WORLD BANK: Buhari’s Unchanging Focus; Constant Like The Northern Star
The Oasis Reporters
October 13, 2017
There is one intrinsic quality that can never be taken away from Muhammadu Buhari, the Nigerian president. He is ethnocentric and really doesn’t care a hoot about what any other person thinks of him.
That basic character was starkly made known when he newly won the Nigerian presidential election in 2015, for in far away USA, he openly told an international interviewer on television that those who gave him 95% of the votes in the election would be better treated while those that gave him a mere 5% vote should not expect equal opportunities, “that is the reality”, Mr. Buhari went on.
In his appointments he has kept faith with his Fulani tribesmen first, before his other northern brethren and the southwest bloc that actually made him win. Just as his appointments showed in 1984/85 during his time as military ruler.
Then almost 95% of the members of his ruling Supreme Military Council, SMC were northerners who had plotted and executed the coup that ushered him in to power.
It came therefore as no surprise when the President of the World Bank Group, Jim Yong Kim, said on Thursday that the bank had concentrated on the northern region of Nigeria in line with President Muhammadu Buhari’s request.
Kim and the Managing Director, International Monetary Fund, Christine Lagarde, who spoke at separate press conferences in Washington DC, United States, also advised Buhari to invest in things that would enhance economic growth.
Kim said, “You know, in my very first meeting with President Buhari he said specifically that he would like us to shift our focus to the northern region of Nigeria and we’ve done that. Now, it has been very difficult. The work there has been very difficult.
“I think Nigeria, of course, has suffered from the dropping oil prices. I think things are just now getting better. But the conversation we need to have with Nigeria, I think, is in many ways related to the theme that I brought to the table just this past week, which is investment in human capital. The percentage of the Gross Domestic Product that Nigeria spends on healthcare is less than one percent.”
He added, “Despite that, there is so much turbulence in the northern part of the country, and there is the hit that was taken from the drop in the oil prices. Nigeria has to think ahead and invest in its people. Investing in the things that will allow Nigeria to be a thriving, rapidly growing economy in the future is what the country has to focus on right now .”
Kim also said, “Focusing on the northern part of Nigeria, we hope that as commodity prices stabilise and oil prices come back up, the economy will grow a bit more. But very, very much important is the need to focus on what the drivers of growth in the future will be.”

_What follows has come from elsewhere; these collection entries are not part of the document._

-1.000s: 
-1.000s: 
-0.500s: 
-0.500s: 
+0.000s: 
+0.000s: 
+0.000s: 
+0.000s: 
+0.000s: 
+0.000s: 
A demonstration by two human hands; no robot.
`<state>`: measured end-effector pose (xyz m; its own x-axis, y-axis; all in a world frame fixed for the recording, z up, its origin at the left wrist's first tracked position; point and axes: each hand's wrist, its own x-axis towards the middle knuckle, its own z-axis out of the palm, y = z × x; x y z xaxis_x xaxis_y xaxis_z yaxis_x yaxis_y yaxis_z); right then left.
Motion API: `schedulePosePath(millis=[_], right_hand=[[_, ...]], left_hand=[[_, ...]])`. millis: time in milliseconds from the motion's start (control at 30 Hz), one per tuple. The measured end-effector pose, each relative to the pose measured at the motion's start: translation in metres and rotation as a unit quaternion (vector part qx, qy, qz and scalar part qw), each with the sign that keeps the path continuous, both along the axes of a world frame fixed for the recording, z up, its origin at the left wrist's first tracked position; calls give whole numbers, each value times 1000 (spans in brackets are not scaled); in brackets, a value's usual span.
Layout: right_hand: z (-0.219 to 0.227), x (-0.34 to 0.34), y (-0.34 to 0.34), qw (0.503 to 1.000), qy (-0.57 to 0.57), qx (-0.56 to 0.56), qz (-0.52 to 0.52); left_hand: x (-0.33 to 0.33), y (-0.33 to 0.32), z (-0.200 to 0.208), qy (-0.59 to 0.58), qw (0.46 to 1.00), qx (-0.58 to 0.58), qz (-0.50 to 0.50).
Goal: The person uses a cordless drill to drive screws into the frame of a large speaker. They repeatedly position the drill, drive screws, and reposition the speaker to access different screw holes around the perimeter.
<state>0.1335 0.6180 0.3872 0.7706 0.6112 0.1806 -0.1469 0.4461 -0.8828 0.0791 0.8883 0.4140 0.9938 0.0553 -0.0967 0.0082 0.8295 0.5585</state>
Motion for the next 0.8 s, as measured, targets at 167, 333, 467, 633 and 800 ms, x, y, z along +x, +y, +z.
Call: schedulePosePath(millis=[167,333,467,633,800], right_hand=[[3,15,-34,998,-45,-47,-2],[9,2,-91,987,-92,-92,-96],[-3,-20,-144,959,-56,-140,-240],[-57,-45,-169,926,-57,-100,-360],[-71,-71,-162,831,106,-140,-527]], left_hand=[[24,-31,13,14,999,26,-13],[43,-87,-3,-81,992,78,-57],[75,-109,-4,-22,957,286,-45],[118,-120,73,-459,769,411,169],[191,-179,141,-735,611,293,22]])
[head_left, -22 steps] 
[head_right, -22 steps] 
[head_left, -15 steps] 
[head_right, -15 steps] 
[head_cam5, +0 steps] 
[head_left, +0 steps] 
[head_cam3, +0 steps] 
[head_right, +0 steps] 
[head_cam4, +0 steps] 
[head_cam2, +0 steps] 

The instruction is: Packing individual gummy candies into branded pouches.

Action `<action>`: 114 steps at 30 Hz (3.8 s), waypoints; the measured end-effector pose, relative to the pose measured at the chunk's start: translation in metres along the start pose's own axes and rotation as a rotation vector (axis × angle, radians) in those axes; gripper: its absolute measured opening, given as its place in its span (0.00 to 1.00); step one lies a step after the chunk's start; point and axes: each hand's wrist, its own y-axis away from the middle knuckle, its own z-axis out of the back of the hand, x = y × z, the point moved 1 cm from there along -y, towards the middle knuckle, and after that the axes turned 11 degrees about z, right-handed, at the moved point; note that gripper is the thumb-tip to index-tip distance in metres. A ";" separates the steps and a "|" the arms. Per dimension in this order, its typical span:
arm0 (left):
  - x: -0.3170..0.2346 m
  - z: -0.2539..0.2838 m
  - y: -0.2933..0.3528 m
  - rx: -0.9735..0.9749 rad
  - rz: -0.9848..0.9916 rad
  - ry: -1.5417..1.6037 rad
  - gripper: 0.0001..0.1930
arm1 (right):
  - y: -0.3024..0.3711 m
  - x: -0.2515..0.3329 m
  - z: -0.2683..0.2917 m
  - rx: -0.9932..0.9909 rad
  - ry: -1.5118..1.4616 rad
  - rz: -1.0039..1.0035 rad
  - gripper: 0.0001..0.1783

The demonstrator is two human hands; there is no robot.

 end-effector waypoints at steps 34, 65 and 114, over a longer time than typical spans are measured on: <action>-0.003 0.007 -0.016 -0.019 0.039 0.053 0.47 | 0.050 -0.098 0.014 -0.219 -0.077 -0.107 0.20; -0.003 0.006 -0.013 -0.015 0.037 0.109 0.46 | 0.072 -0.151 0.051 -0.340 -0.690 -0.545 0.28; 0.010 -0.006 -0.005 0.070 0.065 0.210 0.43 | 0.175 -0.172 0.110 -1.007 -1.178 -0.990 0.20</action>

According to the World Bank boss, the bank will invest in human capital in other parts of Africa in order to prepare the continent for the next phase of growth.
Lagarde, in her remarks, said Sub-Saharan African countries, including Nigeria, had posted sub optimal growth in recent times.
The growth figures, she said, were far too small considering the huge demographic potential of Nigeria and other countries in the region.
Consequently, the IMF would be engaging ministers of Finance and Central Bank Governors from the region attending the annual World Bank and IMF meetings on how they could boost and stabilise economic growth, Christine Lagarde added .
She went on, “The Sub-Saharan Africa is one region of the world where growth is sub optimal. Those countries grow at an average growth of 2.5 per cent. That is too low for the demographic expansion of the region.”
The IMF managing director insisted that the emerging and developing economies must invest more in their economies through infrastructural spending, strengthening safety nets, allowing women more access to the labour market and carrying structural reforms.
Lack of equal emphasis on all sides of the country has spurn feelings of alienation especially in the south east and the Niger Delta region that has cost the Buhari administration much more financial investments in the security architecture designed to put down separatist agitations.